| WHAT TO PRODUCE |
The required answer is the data below, restated word for word with images omitted.

=== Section Start ===

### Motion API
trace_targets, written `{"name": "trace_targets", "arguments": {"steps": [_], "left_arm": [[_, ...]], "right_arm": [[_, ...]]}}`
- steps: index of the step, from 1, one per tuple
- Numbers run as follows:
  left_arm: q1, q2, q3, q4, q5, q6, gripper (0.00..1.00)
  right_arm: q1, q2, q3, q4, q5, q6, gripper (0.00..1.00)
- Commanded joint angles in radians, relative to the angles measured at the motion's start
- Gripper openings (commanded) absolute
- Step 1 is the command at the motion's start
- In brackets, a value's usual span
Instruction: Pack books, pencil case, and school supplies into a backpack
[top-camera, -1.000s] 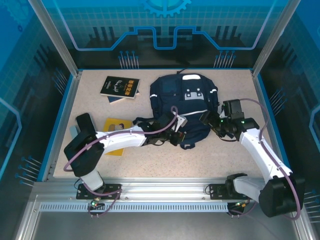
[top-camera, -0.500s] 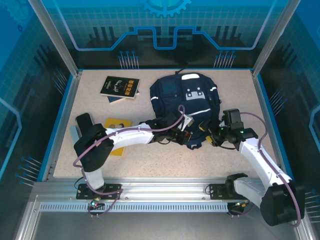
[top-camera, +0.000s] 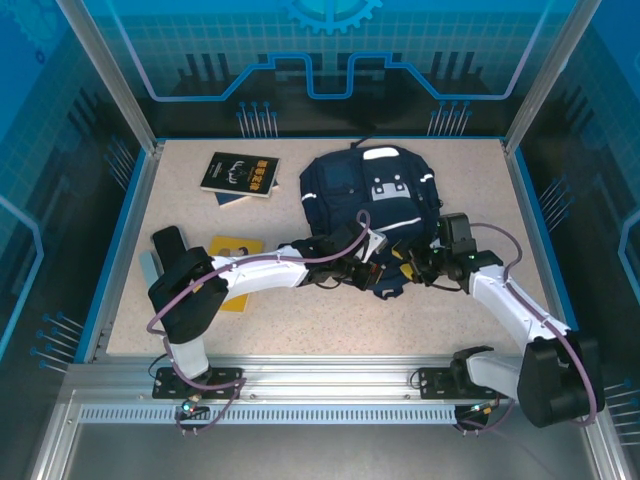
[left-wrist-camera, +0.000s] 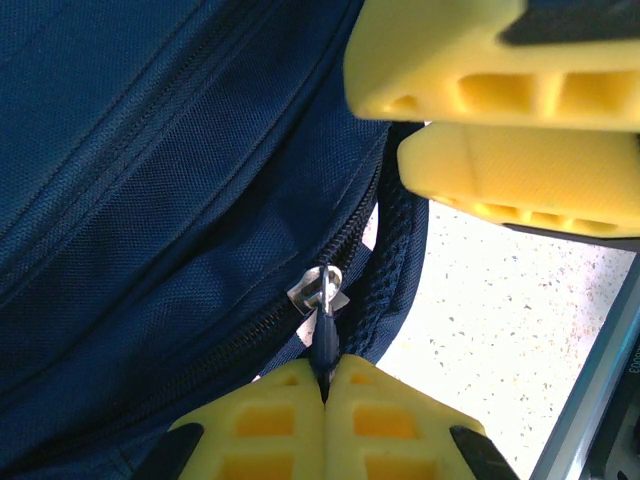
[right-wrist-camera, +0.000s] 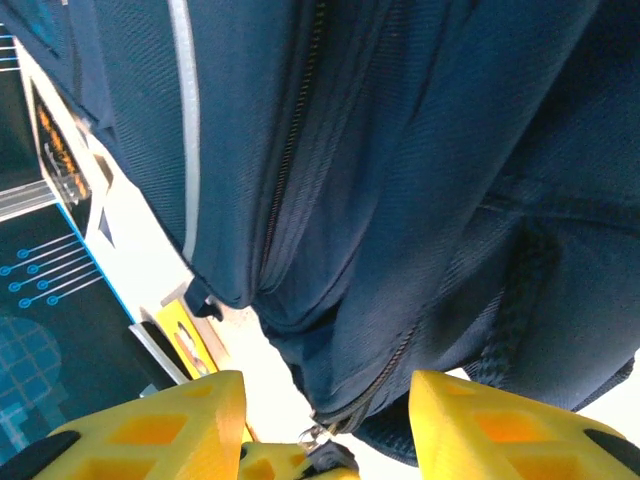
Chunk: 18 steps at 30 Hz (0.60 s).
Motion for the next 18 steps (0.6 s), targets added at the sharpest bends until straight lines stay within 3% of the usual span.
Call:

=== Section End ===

| ANSWER BOX |
### Motion API
trace_targets, written `{"name": "trace_targets", "arguments": {"steps": [_], "left_arm": [[_, ...]], "right_arm": [[_, ...]]}}`
- steps: index of the step, from 1, one per tuple
- Numbers run as follows:
  left_arm: q1, q2, q3, q4, q5, q6, gripper (0.00..1.00)
  right_arm: q1, q2, q3, q4, q5, q6, gripper (0.00..1.00)
- Commanded joint angles in radians, relative to the angles measured at the motion's start
- Gripper openings (commanded) absolute
- Step 1 is the command at the motion's start
- In brackets, a value's usual span
Instruction: Pack books, pencil case, and school supplies into a backpack
[top-camera, -1.000s] 
[top-camera, -0.500s] 
[top-camera, +0.000s] 
[left-wrist-camera, +0.000s] 
[right-wrist-camera, +0.000s] 
Chunk: 18 steps at 30 Hz (0.60 s).
Motion for the next 18 steps (0.6 s), targets added at the sharpest bends until straight lines stay within 3% of the usual span.
Call:

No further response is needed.